• **DIRECTIONS FOR THIS TASK**: The data should be written out in full, exactly as it stands, and the pictures dropped.
Start of SOURCE DATA
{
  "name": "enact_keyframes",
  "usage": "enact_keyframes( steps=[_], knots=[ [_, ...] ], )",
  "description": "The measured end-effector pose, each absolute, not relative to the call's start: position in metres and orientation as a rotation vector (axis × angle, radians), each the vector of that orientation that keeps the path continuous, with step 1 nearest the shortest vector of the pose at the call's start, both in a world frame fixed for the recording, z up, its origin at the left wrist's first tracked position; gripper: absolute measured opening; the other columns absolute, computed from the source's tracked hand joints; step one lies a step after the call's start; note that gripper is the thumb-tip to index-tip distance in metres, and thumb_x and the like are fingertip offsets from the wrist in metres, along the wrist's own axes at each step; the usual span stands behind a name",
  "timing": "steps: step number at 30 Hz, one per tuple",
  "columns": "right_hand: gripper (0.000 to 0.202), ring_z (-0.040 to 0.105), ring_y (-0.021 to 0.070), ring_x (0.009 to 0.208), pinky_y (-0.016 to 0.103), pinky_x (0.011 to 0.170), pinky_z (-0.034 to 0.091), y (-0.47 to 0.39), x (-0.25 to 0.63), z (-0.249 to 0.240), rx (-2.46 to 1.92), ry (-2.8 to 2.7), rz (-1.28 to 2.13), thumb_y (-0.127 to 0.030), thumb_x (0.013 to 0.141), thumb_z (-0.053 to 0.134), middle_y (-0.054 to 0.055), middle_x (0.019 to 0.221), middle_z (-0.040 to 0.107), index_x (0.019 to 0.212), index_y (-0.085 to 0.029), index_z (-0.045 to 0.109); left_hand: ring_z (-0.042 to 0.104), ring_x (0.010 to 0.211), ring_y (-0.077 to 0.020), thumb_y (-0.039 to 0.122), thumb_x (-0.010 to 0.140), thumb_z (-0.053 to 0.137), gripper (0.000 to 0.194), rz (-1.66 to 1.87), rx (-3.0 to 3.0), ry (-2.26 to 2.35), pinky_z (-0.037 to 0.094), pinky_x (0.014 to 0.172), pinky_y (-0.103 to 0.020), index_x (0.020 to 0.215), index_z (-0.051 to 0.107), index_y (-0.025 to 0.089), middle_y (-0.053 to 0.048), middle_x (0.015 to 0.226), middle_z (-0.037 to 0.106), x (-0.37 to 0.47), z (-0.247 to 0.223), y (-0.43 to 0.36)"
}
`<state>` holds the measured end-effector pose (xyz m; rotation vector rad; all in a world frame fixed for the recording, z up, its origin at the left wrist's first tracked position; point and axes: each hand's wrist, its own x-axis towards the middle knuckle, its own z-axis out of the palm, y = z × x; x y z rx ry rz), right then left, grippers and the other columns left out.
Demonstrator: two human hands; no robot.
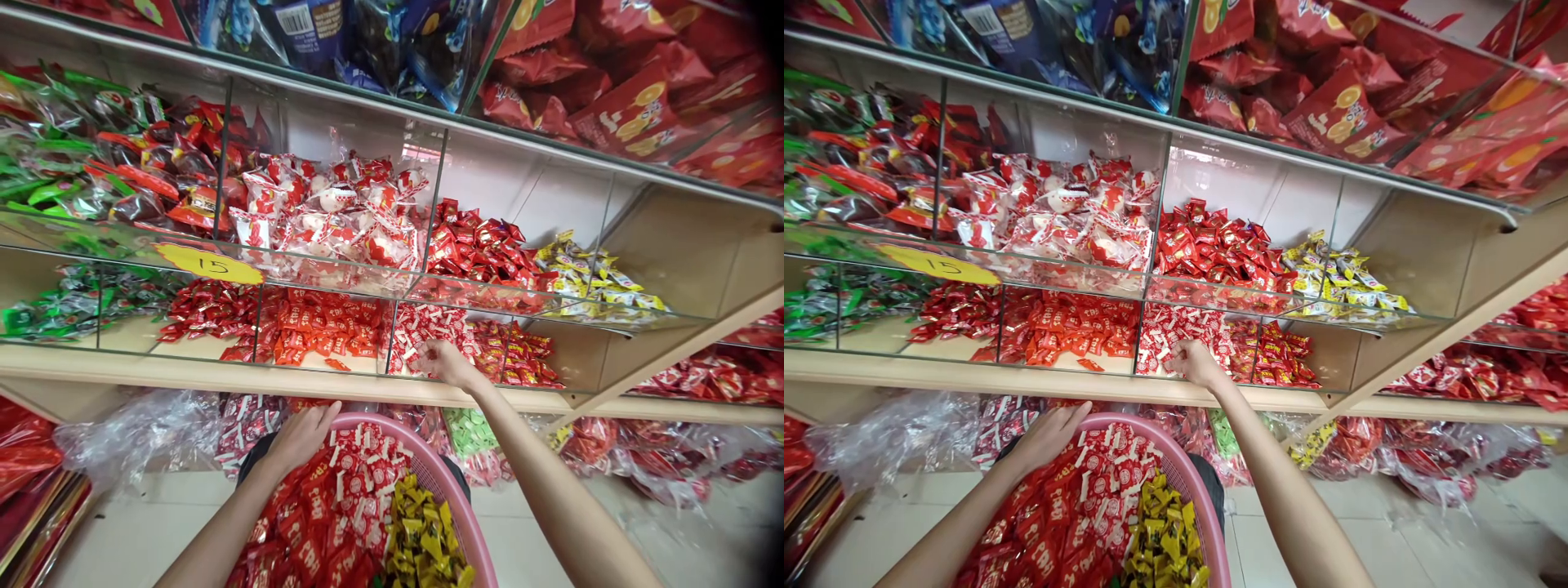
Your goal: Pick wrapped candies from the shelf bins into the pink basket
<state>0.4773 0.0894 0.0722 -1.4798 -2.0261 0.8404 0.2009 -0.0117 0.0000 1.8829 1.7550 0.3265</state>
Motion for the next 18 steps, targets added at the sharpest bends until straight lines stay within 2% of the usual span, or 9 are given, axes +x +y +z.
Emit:
enact_keyframes(
  steps=[8, 18],
  knots=[
    [0.029, 0.054, 0.0131, 0.062, 0.021, 0.053, 0.036, 0.098, 0.466, 0.068, -1.899, -2.064, 0.667, -0.029, 0.054, 0.075, 0.000, 0.066, 0.060, 0.071, -0.016, 0.055, 0.061, 0.068, -0.0224, 0.063, 0.084, 0.010, 0.066, 0.318, 1.871, 1.788, 0.037, 0.063, -0.028, 0.066, 0.057, 0.019, -0.009, 0.071, 0.065, 0.200, -0.004, -0.012],
    [0.027, 0.052, 0.0139, 0.062, 0.023, 0.053, 0.035, 0.093, 0.461, 0.072, -1.946, -2.065, 0.592, -0.034, 0.057, 0.072, 0.002, 0.067, 0.059, 0.068, -0.017, 0.055, 0.063, 0.084, -0.0243, 0.062, 0.084, 0.011, 0.067, 0.341, 1.885, 1.724, 0.039, 0.072, -0.028, 0.077, 0.063, 0.019, -0.010, 0.081, 0.068, 0.198, -0.007, -0.010]
  ],
)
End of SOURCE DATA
• **YOUR SOLUTION**:
{
  "name": "enact_keyframes",
  "usage": "enact_keyframes( steps=[_], knots=[ [_, ...] ], )",
  "description": "The measured end-effector pose, each absolute, not relative to the call's start: position in metres and orientation as a rotation vector (axis × angle, radians), each the vector of that orientation that keeps the path continuous, with step 1 nearest the shortest vector of the pose at the call's start, both in a world frame fixed for the recording, z up, its origin at the left wrist's first tracked position; gripper: absolute measured opening; the other columns absolute, computed from the source's tracked hand joints; step one lies a step after the call's start; note that gripper is the thumb-tip to index-tip distance in metres, and thumb_x and the like are fingertip offsets from the wrist in metres, along the wrist's own axes at each step; the usual span stands behind a name",
  "timing": "steps: step number at 30 Hz, one per tuple",
  "columns": "right_hand: gripper (0.000 to 0.202), ring_z (-0.040 to 0.105), ring_y (-0.021 to 0.070), ring_x (0.009 to 0.208), pinky_y (-0.016 to 0.103), pinky_x (0.011 to 0.170), pinky_z (-0.034 to 0.091), y (-0.47 to 0.39), x (-0.25 to 0.63), z (-0.249 to 0.240), rx (-2.46 to 1.92), ry (-2.8 to 2.7), rz (-1.28 to 2.13), thumb_y (-0.127 to 0.030), thumb_x (0.013 to 0.141), thumb_z (-0.053 to 0.134), middle_y (-0.054 to 0.055), middle_x (0.019 to 0.221), middle_z (-0.040 to 0.107), index_x (0.019 to 0.212), index_y (-0.085 to 0.029), index_z (-0.045 to 0.109); left_hand: ring_z (-0.042 to 0.104), ring_x (0.010 to 0.211), ring_y (-0.077 to 0.020), thumb_y (-0.039 to 0.122), thumb_x (-0.010 to 0.140), thumb_z (-0.053 to 0.137), gripper (0.000 to 0.194), rz (-1.66 to 1.87), rx (-3.0 to 3.0), ry (-2.26 to 2.35), pinky_z (-0.037 to 0.094), pinky_x (0.014 to 0.172), pinky_y (-0.103 to 0.020), index_x (0.020 to 0.215), index_z (-0.051 to 0.107), index_y (-0.025 to 0.089), middle_y (-0.053 to 0.048), middle_x (0.015 to 0.226), middle_z (-0.037 to 0.106), x (-0.37 to 0.47), z (-0.247 to 0.223), y (-0.43 to 0.36)"
}
`<state>` holds the measured end-effector pose (xyz m; rotation vector rad; all in a world frame fixed for the recording, z up, its origin at the left wrist's first tracked position; point and axes: each hand's wrist, its own x-axis towards the middle knuckle, its own z-axis out of the palm, y = z × x; x y z rx ry rz), right then left, grippers and the other columns left out.
Demonstrator: two human hands; no robot.
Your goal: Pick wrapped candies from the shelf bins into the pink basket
<state>0.4773 0.0894 0.0722 -1.4798 -2.0261 0.8404 0.2009 -0.0117 0.0000 1.8829 1.7550 0.3265</state>
Motion for the next 18 steps, targets added at the sharpest bends until straight lines stay within 2% of the usual span, or 9 are given, axes +x +y +z.
Emit:
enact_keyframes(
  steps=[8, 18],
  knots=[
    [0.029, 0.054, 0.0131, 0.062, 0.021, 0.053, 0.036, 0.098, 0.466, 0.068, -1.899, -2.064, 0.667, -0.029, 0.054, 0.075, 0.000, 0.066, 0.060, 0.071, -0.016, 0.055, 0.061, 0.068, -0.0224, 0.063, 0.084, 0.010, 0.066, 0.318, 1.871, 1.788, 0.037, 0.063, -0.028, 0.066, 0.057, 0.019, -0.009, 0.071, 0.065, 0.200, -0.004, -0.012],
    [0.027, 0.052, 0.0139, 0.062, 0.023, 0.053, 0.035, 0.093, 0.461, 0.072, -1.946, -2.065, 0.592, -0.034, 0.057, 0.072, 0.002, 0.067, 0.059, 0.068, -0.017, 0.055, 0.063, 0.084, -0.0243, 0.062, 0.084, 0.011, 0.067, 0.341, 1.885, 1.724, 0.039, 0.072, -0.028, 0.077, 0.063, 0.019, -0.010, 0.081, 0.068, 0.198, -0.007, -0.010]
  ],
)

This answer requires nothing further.